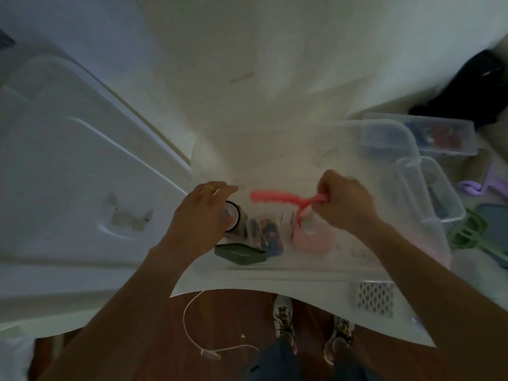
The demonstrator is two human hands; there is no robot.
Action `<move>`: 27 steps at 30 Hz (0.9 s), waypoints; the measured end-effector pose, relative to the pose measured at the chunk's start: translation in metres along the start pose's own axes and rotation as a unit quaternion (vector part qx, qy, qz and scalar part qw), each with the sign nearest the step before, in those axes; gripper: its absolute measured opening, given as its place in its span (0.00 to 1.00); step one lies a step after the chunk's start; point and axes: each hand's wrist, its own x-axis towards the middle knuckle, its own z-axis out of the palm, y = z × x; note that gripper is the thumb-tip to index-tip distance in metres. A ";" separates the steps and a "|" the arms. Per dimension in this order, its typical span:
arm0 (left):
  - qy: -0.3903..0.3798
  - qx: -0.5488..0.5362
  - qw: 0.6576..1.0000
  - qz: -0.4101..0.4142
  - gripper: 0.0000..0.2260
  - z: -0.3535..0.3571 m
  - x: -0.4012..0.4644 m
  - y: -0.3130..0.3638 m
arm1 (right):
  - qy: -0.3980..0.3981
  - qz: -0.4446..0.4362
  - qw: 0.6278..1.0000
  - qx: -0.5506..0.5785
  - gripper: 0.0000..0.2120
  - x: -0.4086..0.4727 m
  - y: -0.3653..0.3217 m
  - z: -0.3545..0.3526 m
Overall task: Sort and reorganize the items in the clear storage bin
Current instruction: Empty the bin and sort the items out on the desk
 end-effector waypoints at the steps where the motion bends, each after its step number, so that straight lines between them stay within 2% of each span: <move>1: 0.000 -0.008 1.000 0.004 0.24 0.000 0.001 0.001 | 0.041 0.019 0.998 0.044 0.10 -0.008 0.007 -0.018; 4: -0.016 -0.027 0.999 0.016 0.24 -0.003 0.009 0.011 | 0.096 0.058 0.977 0.181 0.08 -0.037 0.030 -0.071; 8: -0.025 -0.039 0.998 0.053 0.23 -0.008 0.030 0.049 | 0.157 0.138 0.914 0.347 0.06 -0.081 0.067 -0.117; 11: -0.035 -0.043 0.995 0.084 0.22 -0.011 0.045 0.093 | 0.201 0.214 0.843 0.451 0.04 -0.111 0.097 -0.130; 14: -0.032 -0.086 0.990 0.109 0.20 -0.006 0.049 0.149 | 0.253 0.313 0.752 0.521 0.07 -0.135 0.147 -0.131; 16: -0.032 -0.102 0.986 0.127 0.19 0.000 0.046 0.191 | 0.273 0.355 0.711 0.541 0.09 -0.143 0.181 -0.125; 18: -0.034 -0.099 0.985 0.140 0.19 0.007 0.043 0.237 | 0.258 0.385 0.704 0.538 0.10 -0.148 0.209 -0.117; 21: -0.041 -0.087 0.986 0.140 0.20 0.022 0.044 0.299 | 0.200 0.427 0.699 0.537 0.06 -0.143 0.241 -0.099; 23: -0.004 -0.063 0.989 0.133 0.20 0.032 0.046 0.325 | 0.174 0.458 0.698 0.522 0.05 -0.133 0.255 -0.088; 25: 0.048 -0.018 0.988 0.145 0.22 0.045 0.046 0.343 | 0.165 0.483 0.693 0.509 0.10 -0.122 0.266 -0.080; 27: 0.049 0.029 0.980 0.192 0.22 0.057 0.042 0.362 | 0.156 0.479 0.705 0.498 0.15 -0.111 0.275 -0.070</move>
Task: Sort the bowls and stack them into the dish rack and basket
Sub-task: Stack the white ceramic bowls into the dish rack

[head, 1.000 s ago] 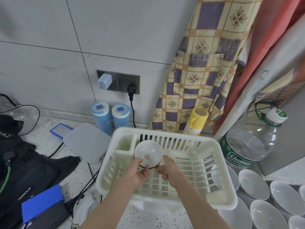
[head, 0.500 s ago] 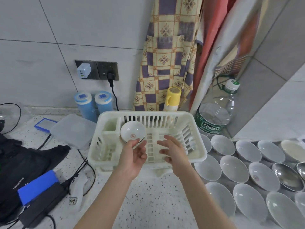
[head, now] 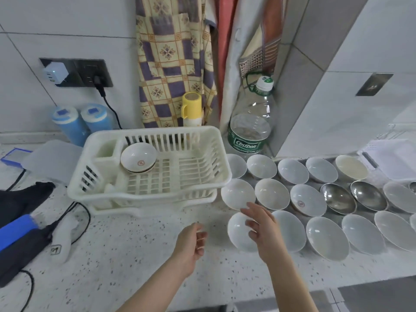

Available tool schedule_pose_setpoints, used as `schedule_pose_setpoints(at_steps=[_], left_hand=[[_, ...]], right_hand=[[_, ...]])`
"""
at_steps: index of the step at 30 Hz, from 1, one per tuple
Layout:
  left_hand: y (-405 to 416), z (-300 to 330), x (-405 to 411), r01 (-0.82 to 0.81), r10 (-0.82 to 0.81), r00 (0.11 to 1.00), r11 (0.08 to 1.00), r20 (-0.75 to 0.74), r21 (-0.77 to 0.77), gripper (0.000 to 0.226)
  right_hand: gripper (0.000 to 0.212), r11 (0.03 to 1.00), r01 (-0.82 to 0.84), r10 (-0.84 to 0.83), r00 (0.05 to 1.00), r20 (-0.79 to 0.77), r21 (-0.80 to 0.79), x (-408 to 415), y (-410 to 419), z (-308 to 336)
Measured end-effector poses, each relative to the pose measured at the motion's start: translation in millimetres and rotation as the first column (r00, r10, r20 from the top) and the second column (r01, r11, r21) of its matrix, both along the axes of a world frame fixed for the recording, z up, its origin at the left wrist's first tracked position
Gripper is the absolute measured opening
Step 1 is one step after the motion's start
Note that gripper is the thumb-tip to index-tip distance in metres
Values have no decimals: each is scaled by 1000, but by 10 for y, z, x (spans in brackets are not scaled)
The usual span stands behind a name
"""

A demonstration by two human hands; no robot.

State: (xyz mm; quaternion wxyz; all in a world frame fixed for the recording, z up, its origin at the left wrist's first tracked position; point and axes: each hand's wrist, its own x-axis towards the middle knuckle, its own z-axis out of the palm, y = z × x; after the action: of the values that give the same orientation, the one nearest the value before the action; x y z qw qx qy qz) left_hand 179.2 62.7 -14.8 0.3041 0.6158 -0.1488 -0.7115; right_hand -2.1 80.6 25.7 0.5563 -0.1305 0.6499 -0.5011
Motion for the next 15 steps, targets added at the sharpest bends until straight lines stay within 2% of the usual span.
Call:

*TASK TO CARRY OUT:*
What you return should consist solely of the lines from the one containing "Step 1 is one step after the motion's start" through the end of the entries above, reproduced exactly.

*TASK SOLUTION:*
Step 1 is one step after the motion's start
Note that gripper is the thumb-tip to index-tip distance in metres
Values have no decimals: each is scaled by 1000, but by 10 for y, z, x (spans in brackets are not scaled)
The usual span stands behind a name
"""

A demonstration by two human hands; no robot.

State: (xyz mm; quaternion wxyz; all in a world frame fixed for the recording, z up, its origin at the left wrist's first tracked position; point and axes: each hand's wrist, its own x-axis towards the middle knuckle, its own z-axis out of the palm, y = z × x; after the action: of the values that give the same orientation, the one nearest the value before the action; x y z qw qx qy qz) left_hand 179.2 62.7 -14.8 0.3041 0.6158 -0.1488 -0.7115; right_hand -2.1 80.6 25.7 0.5563 -0.1305 0.6499 -0.5011
Motion for the next 15 steps, targets added at the sharpest bends until straight lines stay within 2% of the usual span.
Call:

This output contains the complete answer.